Over the past decades electronic objects have become increasingly relevant in mediating our perception of reality. From mobile phones that keep us constantly reachable to digital cameras that automatically smooth out the skin, our daily interactions – with others, as well as with ourselves – are profoundly dependant on electronic artefacts. As the digital and real worlds bleed into each other in our daily routines, our online behaviours become inextricably related to our physical reality. Search engines subtly filter results according to data collected on our personal profiles; block or unsubscribe buttons offer immediate relief from invasive or unpleasant interactions within our online social circles; our personalities and images can be moulded, fragmented, displaced and distorted through the carefully curated online profiles. Filtering is a necessary part of life.
What do these filtering behaviours, so deeply associated with our digital lives, mean to the relationships and interactions we develop in our analog, tangible lives? How are our notions of self-image, intimacy and social behaviour affected by our online lives? A small series of three headpieces, each associated with a specific moment and social situation in life, explores the possible consequences of these behaviours in the near future, hoping to incite reflection and raise questions regarding our dependence on objects in order to perceive the world around us.

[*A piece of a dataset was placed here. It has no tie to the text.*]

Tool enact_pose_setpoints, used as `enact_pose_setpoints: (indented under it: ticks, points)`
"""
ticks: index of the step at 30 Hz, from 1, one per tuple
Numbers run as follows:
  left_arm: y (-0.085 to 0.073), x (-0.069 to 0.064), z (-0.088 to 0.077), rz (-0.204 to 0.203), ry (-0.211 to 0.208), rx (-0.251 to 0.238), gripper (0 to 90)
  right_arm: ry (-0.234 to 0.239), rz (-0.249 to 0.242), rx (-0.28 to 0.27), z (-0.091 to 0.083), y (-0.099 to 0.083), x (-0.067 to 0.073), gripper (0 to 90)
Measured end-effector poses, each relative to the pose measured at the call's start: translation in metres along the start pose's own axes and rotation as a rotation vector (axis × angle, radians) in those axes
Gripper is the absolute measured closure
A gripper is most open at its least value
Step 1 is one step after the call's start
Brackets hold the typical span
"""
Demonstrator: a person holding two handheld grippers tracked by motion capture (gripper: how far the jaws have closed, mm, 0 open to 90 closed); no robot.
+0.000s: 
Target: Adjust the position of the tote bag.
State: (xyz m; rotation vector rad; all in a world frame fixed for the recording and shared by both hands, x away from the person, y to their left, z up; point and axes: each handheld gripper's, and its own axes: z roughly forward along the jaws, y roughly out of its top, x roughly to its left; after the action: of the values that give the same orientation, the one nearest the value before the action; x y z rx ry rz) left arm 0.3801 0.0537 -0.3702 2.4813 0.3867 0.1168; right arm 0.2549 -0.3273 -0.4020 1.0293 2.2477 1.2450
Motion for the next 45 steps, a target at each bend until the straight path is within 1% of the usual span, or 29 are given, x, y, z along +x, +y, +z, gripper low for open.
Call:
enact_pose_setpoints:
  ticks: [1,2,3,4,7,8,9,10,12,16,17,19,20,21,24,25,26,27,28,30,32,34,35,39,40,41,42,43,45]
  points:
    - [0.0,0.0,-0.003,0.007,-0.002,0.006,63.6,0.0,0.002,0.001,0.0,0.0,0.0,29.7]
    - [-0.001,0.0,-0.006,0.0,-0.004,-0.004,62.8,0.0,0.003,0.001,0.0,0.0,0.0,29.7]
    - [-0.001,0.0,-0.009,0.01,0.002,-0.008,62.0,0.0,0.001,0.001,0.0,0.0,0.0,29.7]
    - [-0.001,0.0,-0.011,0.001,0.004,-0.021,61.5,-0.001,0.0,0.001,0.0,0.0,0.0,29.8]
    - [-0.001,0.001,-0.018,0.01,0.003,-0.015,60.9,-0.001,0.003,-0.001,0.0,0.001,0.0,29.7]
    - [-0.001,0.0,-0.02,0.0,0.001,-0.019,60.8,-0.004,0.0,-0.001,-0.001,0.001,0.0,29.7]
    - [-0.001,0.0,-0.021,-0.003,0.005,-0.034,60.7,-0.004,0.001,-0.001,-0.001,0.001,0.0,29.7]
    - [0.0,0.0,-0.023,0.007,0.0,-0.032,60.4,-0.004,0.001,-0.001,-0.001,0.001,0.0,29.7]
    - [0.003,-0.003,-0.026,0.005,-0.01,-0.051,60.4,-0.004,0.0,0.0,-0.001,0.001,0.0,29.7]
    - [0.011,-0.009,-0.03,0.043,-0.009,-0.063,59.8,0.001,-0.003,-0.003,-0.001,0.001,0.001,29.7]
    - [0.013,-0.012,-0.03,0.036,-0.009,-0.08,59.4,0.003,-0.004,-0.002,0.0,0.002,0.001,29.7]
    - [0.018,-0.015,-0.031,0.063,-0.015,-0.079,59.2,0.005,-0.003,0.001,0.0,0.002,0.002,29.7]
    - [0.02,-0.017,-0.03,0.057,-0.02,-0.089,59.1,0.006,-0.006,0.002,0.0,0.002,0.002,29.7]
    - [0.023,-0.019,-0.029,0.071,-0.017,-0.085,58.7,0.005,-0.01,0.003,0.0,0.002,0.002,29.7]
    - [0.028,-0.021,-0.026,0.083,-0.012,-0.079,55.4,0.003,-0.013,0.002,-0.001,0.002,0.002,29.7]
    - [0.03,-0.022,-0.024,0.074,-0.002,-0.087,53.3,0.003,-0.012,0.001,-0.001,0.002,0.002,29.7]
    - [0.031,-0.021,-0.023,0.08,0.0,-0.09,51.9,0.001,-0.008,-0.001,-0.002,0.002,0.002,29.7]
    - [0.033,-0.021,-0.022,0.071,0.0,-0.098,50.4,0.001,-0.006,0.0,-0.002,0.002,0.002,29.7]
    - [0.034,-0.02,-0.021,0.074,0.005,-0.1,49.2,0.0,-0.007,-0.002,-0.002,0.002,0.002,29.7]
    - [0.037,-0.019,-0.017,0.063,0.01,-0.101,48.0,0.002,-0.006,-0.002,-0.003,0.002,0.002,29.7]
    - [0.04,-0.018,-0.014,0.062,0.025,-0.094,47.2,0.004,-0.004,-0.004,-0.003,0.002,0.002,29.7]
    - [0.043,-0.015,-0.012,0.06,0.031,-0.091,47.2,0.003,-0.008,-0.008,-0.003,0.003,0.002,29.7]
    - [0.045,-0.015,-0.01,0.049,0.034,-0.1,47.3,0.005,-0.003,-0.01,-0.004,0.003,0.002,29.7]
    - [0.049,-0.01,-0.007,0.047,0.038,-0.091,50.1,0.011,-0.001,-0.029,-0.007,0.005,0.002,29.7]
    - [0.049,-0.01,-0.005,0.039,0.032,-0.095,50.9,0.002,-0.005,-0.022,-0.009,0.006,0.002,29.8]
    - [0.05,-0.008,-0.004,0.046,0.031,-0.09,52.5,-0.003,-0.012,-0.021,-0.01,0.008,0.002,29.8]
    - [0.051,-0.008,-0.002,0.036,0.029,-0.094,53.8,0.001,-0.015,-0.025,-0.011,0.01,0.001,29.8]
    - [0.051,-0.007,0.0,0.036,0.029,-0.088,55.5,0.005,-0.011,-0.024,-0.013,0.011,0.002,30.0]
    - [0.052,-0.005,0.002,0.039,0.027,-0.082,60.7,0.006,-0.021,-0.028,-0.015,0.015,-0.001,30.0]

Be it a small locket containing a loved one’s hair lock, commitment rings or passwords for accounts on social networks or email providers, sharing something has always been a symbol of intimacy between couples. This object was designed as somewhat a ritualistic tool, aimed at creating a physical, tangible connection between partners.
The object keeps two people closely bound together while sharing a breathing device. In an era of instant communications, where couples can send each other emails and SMS messages throughout the day, will an object like this become a way of reconnecting within what is perceived as the ‘real’ world, creating a personal space inhabited only by two?
The control we exercise over our appearances in online environments has, perhaps, caused a divide with the physicality of our existence. As we become more and more accustomed to how we perceive and present ourselves in the digital world, our ‘real’ selves seem to have progressively become unfamiliar and uncanny.
This object consists of a small kit containing a mirror and a laser-cut tab fitted with several magnifying lenses. Pressure buttons allow the wearer to open and close the leather straps that hold the tab. The wearer can thus observe him or herself in the mirror through the magnifying and fragmenting lenses of the object.
By activating the unsubscribe function on Facebook or by clicking on the unfollow button on Twitter one can stop receiving updates from a specific person in their social circle. The function doesn’t let the “unfollowed” person know that he or she has been, essentially, muted; the social faux-pas is avoided, offering a guilt-free pass to ignore whoever you may wish to without any consequences to the friendship or to anyone’s online social position.
This headpiece was developed as a speculative prototype on the extension of this online behavior into the physical realm. Fitted with a small microphone and two headphones embedded in its lining, the headpiece would be pre-programmed by its owner in order to recognize subjects of conversation or even certain people; whenever an undesirable topic comes up, the headpiece emits a soft cloud of pink noise in order to cancel out the voices of those around the wearer.